Complessivamente, “gli Stati Uniti costituiscono un mercato di destinazione per quasi un terzo delle aziende esportatrici italiane. Poco più della metà delle vendite verso questo paese è realizzata da grandi imprese (con almeno 250 addetti), con un’esposizione media pari al 5 per cento del fatturato e al 15 per cento delle proprie esportazioni. Per le imprese piccole e medie il mercato americano risulta relativamente più rilevante (in media, circa il 7 per cento del fatturato e il 27 per cento delle esportazioni). A questa classe dimensionale appartiene inoltre la quasi totalità degli esportatori caratterizzati da un’esposizione particolarmente elevata verso gli Stati Uniti”.
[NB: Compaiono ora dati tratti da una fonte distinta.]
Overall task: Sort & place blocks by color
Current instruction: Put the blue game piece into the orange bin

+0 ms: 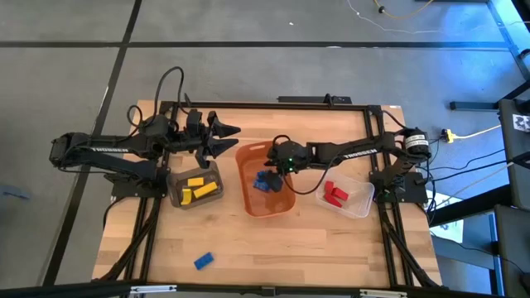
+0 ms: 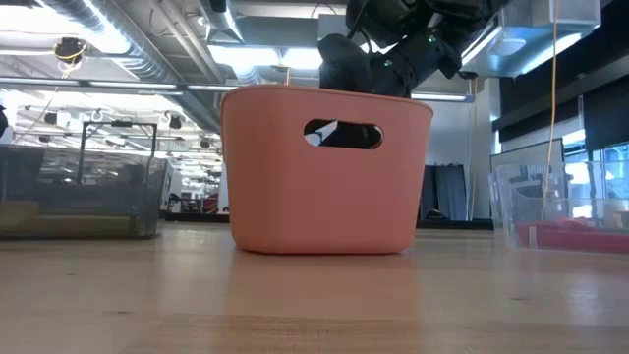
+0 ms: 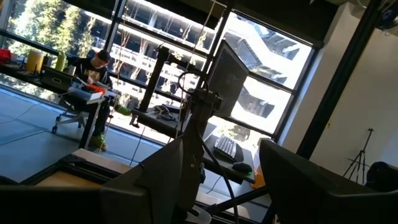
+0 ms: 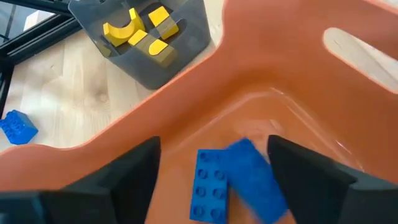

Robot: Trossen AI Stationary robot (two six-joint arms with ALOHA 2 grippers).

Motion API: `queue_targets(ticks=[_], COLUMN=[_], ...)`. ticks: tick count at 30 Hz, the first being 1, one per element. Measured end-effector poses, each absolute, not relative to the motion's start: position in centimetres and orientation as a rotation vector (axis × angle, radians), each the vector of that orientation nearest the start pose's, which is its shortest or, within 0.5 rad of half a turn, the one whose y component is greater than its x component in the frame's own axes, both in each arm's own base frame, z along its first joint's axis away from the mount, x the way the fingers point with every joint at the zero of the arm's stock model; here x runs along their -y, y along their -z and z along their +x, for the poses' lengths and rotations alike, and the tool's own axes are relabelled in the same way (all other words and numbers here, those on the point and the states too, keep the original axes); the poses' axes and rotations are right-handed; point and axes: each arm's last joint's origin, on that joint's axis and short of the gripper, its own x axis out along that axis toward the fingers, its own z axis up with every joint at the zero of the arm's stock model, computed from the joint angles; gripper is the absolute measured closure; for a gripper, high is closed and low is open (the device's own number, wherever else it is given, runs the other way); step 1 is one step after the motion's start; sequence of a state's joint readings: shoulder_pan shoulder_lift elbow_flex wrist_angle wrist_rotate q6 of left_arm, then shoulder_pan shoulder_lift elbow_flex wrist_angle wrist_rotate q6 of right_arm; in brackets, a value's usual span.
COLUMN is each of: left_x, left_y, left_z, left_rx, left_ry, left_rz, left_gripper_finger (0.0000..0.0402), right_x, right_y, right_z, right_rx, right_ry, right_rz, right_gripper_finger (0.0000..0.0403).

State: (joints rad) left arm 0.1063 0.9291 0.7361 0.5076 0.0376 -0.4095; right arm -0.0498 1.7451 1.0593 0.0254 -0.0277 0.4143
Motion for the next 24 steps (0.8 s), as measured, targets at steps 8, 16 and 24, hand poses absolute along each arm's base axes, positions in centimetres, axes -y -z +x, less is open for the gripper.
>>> queue_targets(ticks=[8, 16, 24], left_x=[-2.1, -2.1, -2.1], left_y=[-35.7, -35.6, -34.9], left_z=[20.5, 20.5, 20.7], left_rx=[0.322, 0.31, 0.238], left_ry=[-0.002, -0.004, -0.019], left_rz=[-0.383, -0.384, -0.389], left_gripper_finger=[0.0196, 0.0196, 0.0196], right_x=[1.6, 1.3, 1.1], right_y=[-24.5, -31.0, -34.0], right_z=[35.9, 29.6, 25.9], right_rx=[-0.6, -0.562, -0.097], right_ry=[0.053, 0.053, -0.018], right_rz=[0.369, 0.286, 0.373], right_gripper_finger=[0.0083, 0.0084, 0.0096])
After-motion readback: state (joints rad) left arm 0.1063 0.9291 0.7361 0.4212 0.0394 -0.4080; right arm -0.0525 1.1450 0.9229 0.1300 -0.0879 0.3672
La sintesi è facile da fare. Siamo esposti verso un partner commerciale divenuto più difficile, e rischiamo grosso. Senonché, ogni rischio contiene un’opportunità. E quella di ripensare la nostra economia, pianificando azioni di lungo termine capaci di costruire nuovi percorsi di crescita dovrebbe essere a questo punto un percorso obbligato.

L’andamento della nostra crescita, a dir poco contenuto, dimostra abbondantemente che non basta un buon settore esportatore a trainare un paese. Serve una robusta domanda interna. Serve all’Italia. Serve all’Europa. Un’economia che cammini sulle gambe di una robusta domanda interna non deve temere l’incertezza commerciale. Può gestirla senza troppe ansie. Il problema è come arrivarci. Si accettano suggerimenti.